▸ **Work required**: Please repeat exactly the lines below from the line with "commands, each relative" to the line with "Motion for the", including both, and leave out every picture.

▸ **Material provided**:
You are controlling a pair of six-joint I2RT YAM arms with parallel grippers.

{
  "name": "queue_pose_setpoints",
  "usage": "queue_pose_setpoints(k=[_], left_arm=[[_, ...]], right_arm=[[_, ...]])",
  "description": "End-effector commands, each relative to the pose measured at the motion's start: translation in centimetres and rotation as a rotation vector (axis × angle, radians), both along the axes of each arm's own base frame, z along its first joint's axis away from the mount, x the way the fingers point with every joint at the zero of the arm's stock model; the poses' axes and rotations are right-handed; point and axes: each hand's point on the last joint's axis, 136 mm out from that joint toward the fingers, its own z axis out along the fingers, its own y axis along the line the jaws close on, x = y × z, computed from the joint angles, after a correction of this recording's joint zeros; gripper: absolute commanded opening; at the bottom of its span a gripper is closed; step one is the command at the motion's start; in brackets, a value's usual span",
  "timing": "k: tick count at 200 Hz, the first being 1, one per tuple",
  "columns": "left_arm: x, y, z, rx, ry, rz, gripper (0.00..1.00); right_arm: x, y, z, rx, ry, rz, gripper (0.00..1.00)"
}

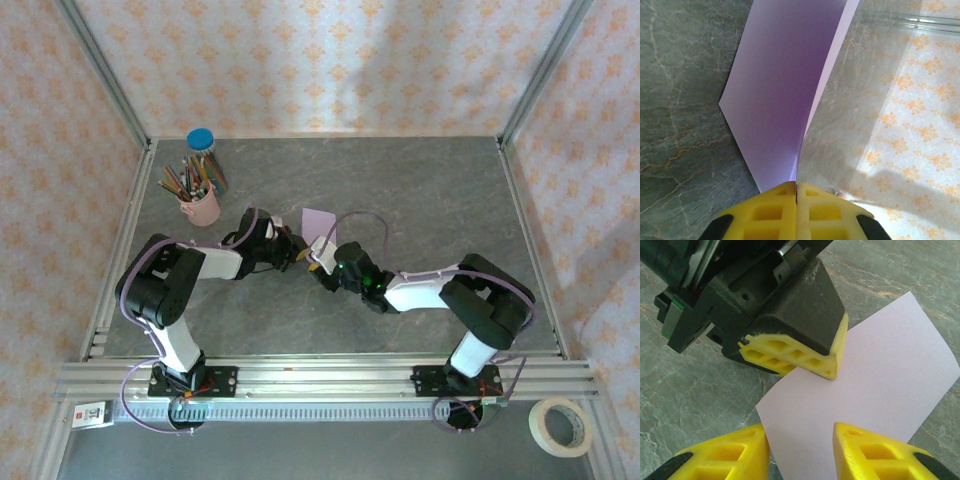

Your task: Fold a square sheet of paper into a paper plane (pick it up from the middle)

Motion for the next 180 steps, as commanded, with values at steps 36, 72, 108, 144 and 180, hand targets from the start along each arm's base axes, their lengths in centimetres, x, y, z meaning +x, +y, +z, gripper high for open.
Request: queue_pose_setpoints(k=[36, 72, 108, 144, 180], left_arm=[[0.0, -0.2, -0.2, 0.011, 0.002, -0.013, 0.04], [0.2, 0.0, 0.2, 0.024, -0.008, -0.01, 0.11], [1.4, 3.8, 0.9, 0.119, -0.038, 0.047, 0.3], [3.3, 5.7, 3.8, 0.224, -0.158, 0.034, 0.39], [4.8, 3.6, 5.8, 0.181, -0.249, -0.021, 0.39]], right_arm=[[-0.1, 1.0, 1.1, 0.054, -0.007, 0.017, 0.34], [-0.4, 1.3, 0.8, 0.056, 0.009, 0.033, 0.2], [-1.3, 1.3, 0.5, 0.076, 0.048, 0.055, 0.07], [-2.5, 1.6, -0.3, 0.116, 0.131, 0.081, 0.04], [-3.8, 1.7, -1.0, 0.162, 0.209, 0.095, 0.02]])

▸ **Solved exercise**:
  "description": "End-effector commands, each relative to the pose measured at the motion's start: translation in centimetres and rotation as a rotation vector (axis × angle, radians), both along the axes of each arm's own base frame, z along its first joint's axis away from the mount, x the way the fingers point with every joint at the zero of the arm's stock model; the poses' axes and rotations are right-handed; point and axes: each hand's point on the last joint's axis, 136 mm out from that joint toward the fingers, its own z axis out along the fingers, its own y axis along the line the jaws close on, x = y × z, computed from the joint angles, after a correction of this recording's joint zeros; gripper: absolute commanded opening; at the bottom of its span a gripper is closed; step one is the command at the motion's start; in brackets, a value's usual span",
  "timing": "k: tick count at 200 Hz, the first being 1, one per tuple",
  "columns": "left_arm: x, y, z, rx, ry, rz, gripper (0.00..1.00); right_arm: x, y, z, rx, ry, rz, gripper (0.00..1.00)"
}


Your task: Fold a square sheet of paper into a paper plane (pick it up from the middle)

Motion for the next 180 steps, as commanded, with values at steps 36, 72, 108, 144 and 180, hand targets from the start along each arm's base axes, their lengths in centimetres, x, y, z meaning +x, +y, +z, gripper high for open.

The exercise was answered in full.